The HDAC1 mRNA expression in earlier passages (P-3 and P-6) was significantly higher than in later passages (P-12 and P-15). Expression level at P-9 was intermediate between P-6 and P-12 (Fig. 2A). Similarly, DNMT1 transcript was significantly higher at P-3 but similar in later passages from the sixth passage onward. The DNMT3a mRNA expression level was similar up to P-9, but later passage up to P-15 showed decline (p ≤ 0.05) in expression (Fig. 2C). The DNMT3b mRNA expression level in all passage groups was similar (Fig. 2D).

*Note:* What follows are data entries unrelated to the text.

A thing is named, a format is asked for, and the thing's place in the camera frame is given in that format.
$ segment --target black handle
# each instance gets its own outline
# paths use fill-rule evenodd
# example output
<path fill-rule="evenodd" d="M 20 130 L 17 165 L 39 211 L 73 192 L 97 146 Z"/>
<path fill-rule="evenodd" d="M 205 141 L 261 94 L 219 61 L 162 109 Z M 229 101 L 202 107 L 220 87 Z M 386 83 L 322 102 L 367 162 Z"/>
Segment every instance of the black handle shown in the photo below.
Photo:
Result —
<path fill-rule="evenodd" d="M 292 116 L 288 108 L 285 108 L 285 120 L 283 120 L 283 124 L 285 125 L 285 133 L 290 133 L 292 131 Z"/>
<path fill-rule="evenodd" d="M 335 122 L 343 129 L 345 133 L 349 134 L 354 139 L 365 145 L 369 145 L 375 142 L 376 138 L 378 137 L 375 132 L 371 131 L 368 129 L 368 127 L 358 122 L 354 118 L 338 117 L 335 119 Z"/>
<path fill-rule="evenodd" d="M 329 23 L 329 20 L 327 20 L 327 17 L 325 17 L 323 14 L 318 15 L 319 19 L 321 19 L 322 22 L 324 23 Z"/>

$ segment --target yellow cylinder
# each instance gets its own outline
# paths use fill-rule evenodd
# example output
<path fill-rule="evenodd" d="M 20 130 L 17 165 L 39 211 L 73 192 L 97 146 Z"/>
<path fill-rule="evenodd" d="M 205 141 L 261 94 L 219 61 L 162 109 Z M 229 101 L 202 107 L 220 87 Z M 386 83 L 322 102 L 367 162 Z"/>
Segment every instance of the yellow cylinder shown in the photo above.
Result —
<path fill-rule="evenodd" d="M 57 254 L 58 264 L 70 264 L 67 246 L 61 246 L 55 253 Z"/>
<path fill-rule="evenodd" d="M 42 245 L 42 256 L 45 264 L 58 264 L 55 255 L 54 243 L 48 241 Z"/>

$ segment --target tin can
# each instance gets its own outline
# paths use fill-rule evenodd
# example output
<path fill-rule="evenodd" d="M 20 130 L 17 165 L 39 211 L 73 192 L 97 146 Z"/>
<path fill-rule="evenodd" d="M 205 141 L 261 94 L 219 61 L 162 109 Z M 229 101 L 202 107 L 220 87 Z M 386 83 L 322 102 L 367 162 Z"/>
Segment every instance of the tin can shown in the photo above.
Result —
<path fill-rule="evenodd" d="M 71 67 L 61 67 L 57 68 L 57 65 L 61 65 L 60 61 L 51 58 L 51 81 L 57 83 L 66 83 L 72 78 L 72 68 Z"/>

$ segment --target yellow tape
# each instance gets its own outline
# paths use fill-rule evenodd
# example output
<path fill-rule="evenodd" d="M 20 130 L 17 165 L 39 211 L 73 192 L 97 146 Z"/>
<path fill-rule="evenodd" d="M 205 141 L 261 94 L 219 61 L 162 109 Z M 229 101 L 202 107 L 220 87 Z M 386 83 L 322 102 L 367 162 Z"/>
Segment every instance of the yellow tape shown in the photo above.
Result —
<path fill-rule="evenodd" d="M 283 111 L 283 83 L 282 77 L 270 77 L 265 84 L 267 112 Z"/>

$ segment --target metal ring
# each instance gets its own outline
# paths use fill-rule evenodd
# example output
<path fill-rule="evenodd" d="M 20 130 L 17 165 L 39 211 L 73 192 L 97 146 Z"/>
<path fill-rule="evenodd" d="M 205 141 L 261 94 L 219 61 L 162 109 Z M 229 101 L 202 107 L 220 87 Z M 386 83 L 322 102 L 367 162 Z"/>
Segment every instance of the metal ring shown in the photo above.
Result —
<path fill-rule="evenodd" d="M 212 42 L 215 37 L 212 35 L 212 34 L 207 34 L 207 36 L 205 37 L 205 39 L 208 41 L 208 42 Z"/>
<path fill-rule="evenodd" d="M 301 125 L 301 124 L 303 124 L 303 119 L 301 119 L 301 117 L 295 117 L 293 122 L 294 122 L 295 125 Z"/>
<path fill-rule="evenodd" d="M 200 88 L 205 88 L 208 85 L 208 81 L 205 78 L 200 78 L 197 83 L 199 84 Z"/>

Cell proliferation and gene expression analysis at different passages of granulosa donor

The CPD during the 15 passages was found to be an average of 56.05 (Fig. 1A). PDT ranged from 28.57 ± 3.81 at P-1-3 to 35.78 ± 3.05 at P-12-15 (Fig. 1B). CPR was irregular in different passage group and ranged from 0.68 ± 0.06 (P-13-15) to 0.84 ± 0.11 (P-1-3) (Fig. 1C). Cell viability was highest (99.87 ± 0.10%) at P-7-9 (Fig. 1D).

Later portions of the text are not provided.